Basta o triscar da raiva pra os meus olhos virarem dois faróis.
É quase um "vapiti-vupiti" de ação e reação.
Fale, mas fale uma vez e se cale,
Porque a minha pouca fala num instante vira blá blá blá[...] sem fim.
E quando for pra ficar nesse cutuque,
Vá na velocidade da luz que eu te acho ali, aqui, acolá,
O som do meu batuque é truque e acaba já.
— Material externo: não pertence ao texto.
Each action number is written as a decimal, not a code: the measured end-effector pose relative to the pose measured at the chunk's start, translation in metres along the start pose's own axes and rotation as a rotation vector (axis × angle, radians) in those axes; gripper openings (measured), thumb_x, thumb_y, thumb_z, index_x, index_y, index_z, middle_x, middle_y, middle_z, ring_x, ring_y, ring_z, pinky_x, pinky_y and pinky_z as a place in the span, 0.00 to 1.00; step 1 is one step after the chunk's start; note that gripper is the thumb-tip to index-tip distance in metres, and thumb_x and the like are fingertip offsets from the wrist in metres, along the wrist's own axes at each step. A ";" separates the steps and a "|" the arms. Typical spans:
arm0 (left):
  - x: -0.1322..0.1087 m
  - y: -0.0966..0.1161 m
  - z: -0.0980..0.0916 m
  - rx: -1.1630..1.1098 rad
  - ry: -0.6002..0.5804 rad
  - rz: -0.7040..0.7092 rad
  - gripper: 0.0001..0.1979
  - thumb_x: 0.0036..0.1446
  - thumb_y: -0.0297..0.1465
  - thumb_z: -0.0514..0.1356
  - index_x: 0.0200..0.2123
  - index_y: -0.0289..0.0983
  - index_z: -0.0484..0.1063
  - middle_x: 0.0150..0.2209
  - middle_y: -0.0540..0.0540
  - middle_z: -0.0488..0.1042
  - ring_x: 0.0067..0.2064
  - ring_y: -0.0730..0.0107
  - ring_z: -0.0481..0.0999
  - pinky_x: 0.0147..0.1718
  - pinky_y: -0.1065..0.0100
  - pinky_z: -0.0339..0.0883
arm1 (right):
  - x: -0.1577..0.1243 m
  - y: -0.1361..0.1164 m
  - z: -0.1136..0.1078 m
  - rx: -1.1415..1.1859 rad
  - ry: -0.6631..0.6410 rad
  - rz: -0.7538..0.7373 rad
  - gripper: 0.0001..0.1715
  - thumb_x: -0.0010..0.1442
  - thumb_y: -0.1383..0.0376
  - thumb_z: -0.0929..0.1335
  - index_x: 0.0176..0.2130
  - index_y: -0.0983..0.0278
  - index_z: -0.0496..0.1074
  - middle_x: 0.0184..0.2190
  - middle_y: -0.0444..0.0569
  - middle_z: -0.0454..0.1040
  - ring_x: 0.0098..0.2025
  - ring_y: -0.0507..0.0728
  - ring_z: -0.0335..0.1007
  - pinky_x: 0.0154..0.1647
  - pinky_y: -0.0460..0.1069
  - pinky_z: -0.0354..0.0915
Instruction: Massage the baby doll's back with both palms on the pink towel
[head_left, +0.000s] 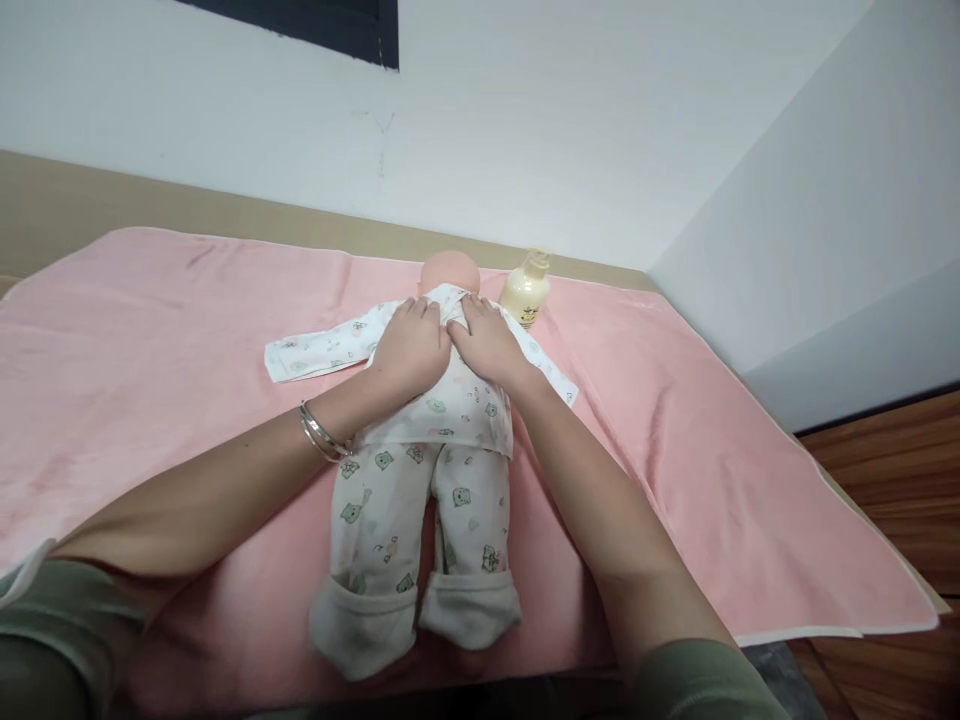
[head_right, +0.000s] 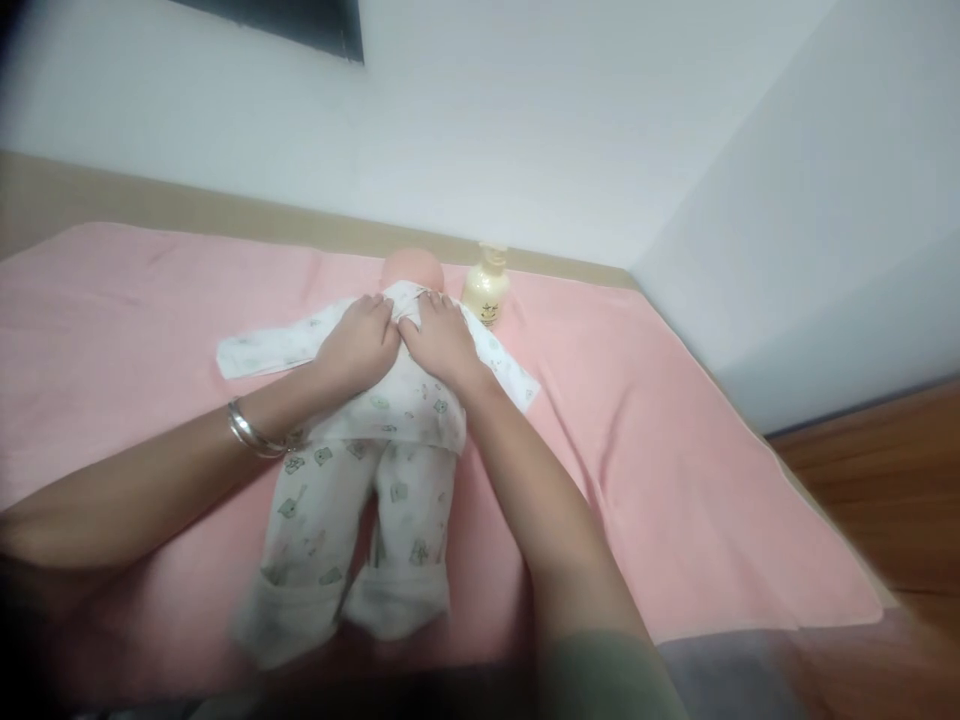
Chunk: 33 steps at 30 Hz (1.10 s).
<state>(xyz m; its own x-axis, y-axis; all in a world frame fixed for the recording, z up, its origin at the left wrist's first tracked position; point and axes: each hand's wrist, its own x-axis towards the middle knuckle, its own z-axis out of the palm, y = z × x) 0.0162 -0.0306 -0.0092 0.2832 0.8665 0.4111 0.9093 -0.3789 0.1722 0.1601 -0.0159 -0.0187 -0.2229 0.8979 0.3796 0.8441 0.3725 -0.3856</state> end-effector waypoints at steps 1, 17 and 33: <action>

sexta-feira, 13 de janeiro de 2012

De vento em poupa

Eu poderia estar procurando, mas não.
Cavando, afastando a terra, debulhando o trigo, mas não.
Eu estava ali, parada, sem pretensão alguma.
Só havia um alto-falante na minha frente,
Mas pelo macro se via algo borrado atrás, o que seria?
Você lá:sinuca e música.
Longe de mim, perto só do meu olhar.
Mas e agora ... que sacolejo é esse?
Você me rouba os minutos do dia para pensar como foi ontem, nós ...
Show, multidão, som, álcool, areia, e o que me importa? Dois braços, apenas.
Dois braços, os seus.
Proteção divina, forte e pura.
Cheiro do cangaço, carinho de moço prendado e ombro dado aos blás.
Papo cabeça-coração, disse tudo de mim para você e o versa foi justo comigo.
Eu não quero contar os dias.
Não quero pensar como seria se tivéssemos contado até dez.
É estupidamente bom sentir.
Mãos dadas, rumo.

quinta-feira, 8 de dezembro de 2011

Anunciação ...

Antes saudade, ante.
Desfaço.
Vinda de cabeça baixa.
Quem sabe depois ...
Tempo ao tempo,
Sem esperas.
Domingo pé de cachimbo grosso
E de fofoca de serventia,
Repúdio milagroso,
Poderoso e eficaz.
Desdigo, não sinto, já foi.
Sexta-feira pé de macumbeira fina,
Troca de olhares,
Novos ares.
Frio na barriga,
Quem sabe se pela moto,
Ou pelo ar de dentro,
Beijo inocente,
Abraço apertado,
Arrepio calado que guarda o fim.
Fim tirado da gaveta de ouro,
O que era de seu Zé,
Hoje é de seu fulano.
... Eu já escuto os teus sinais.

sexta-feira, 11 de novembro de 2011

O guerreiro e a espada de plástico

Pinto e desboto o canto da parede em que guardo o segredo.
Antes fosse segredo de telefone sem fio.
Imagino eu, quando é que poderei olhar para mim sem um grau de covardia.
Não sustento a minha carga de guardar ou de contar, só prefiro não ser
Hostil com ele, com ela, com meu sono.
O que a justiça de Deus fizer... Eu caibo na espera e nada mais.